"""

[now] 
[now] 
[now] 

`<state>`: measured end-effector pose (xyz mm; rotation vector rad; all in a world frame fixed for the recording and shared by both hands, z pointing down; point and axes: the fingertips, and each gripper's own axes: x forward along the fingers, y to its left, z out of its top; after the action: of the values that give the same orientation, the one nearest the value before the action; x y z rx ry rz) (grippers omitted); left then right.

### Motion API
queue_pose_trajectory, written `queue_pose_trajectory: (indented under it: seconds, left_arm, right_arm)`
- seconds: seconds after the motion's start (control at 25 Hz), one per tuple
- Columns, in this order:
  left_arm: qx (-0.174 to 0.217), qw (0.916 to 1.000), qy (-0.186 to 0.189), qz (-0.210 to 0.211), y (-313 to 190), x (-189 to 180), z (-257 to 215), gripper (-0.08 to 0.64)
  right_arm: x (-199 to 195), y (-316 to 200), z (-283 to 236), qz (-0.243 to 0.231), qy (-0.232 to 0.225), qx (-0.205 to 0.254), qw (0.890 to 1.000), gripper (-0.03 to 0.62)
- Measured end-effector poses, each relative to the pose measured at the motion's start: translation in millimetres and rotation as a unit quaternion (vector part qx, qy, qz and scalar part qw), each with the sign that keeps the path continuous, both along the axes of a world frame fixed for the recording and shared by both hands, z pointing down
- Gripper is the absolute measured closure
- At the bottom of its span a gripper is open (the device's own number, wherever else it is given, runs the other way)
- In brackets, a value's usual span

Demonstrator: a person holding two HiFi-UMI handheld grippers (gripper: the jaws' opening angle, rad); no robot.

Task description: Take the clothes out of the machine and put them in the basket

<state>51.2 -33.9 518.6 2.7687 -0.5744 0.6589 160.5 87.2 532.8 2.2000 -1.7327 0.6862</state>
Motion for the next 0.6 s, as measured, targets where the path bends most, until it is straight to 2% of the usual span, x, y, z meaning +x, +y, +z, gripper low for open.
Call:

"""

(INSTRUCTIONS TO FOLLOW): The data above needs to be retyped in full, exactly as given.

(RESPONSE TO THE EXERCISE):
[now] 
[now] 
[now] 

`<state>`: measured end-effector pose (xyz mm; rotation vector rad; all in a world frame fixed for the recording and shared by both hands, z pointing down; point and axes: the fingertips, and each gripper's own axes: x forward along the fingers, y to its left, z out of its top; after the action: of the values that give the same orientation, the one nearest the value before the action; x y z rx ry rz) (grippers omitted); left then right.

### Motion API
queue_pose_trajectory, written `queue_pose_trajectory: (indented under it: seconds, left_arm, right_arm)`
- seconds: seconds after the motion's start (control at 25 Hz), one per tuple
- Columns, in this order:
  left_arm: qx (-0.174 to 0.217), qw (0.916 to 1.000), qy (-0.186 to 0.189), qz (-0.210 to 0.211), y (-313 to 190), x (-189 to 180), z (-257 to 215), gripper (-0.08 to 0.64)
  right_arm: x (-199 to 195), y (-316 to 200), z (-283 to 236), qz (-0.243 to 0.231), qy (-0.232 to 0.225), qx (-0.205 to 0.254), qw (0.890 to 1.000), gripper (-0.03 to 0.62)
- Measured end-effector poses, each relative to the pose measured at the motion's start: translation in millimetres and rotation as a unit quaternion (vector part qx, qy, qz and scalar part qw), each with the sign that keeps the path continuous, both along the axes of a world frame fixed for the recording and shared by both hands, z pointing down
- Gripper is the absolute measured closure
- At the bottom of its span a gripper is open (the device's own number, wherever else it is given, runs the other way)
- In brackets, a value's usual span

Demonstrator: a person holding two HiFi-UMI handheld grippers (gripper: the jaws' opening angle, rad); no robot.

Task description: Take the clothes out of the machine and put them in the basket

<state>51.2 -33.9 518.6 2.7687 -0.5744 0.6589 160.5 87.2 532.8 2.2000 -1.7327 0.6862</state>
Motion for the next 0.6 s, as measured, targets where the path bends most, until it is straight to 2% of the usual span, x, y, z meaning +x, +y, +z, gripper low for open.
Call:

The response is now finished.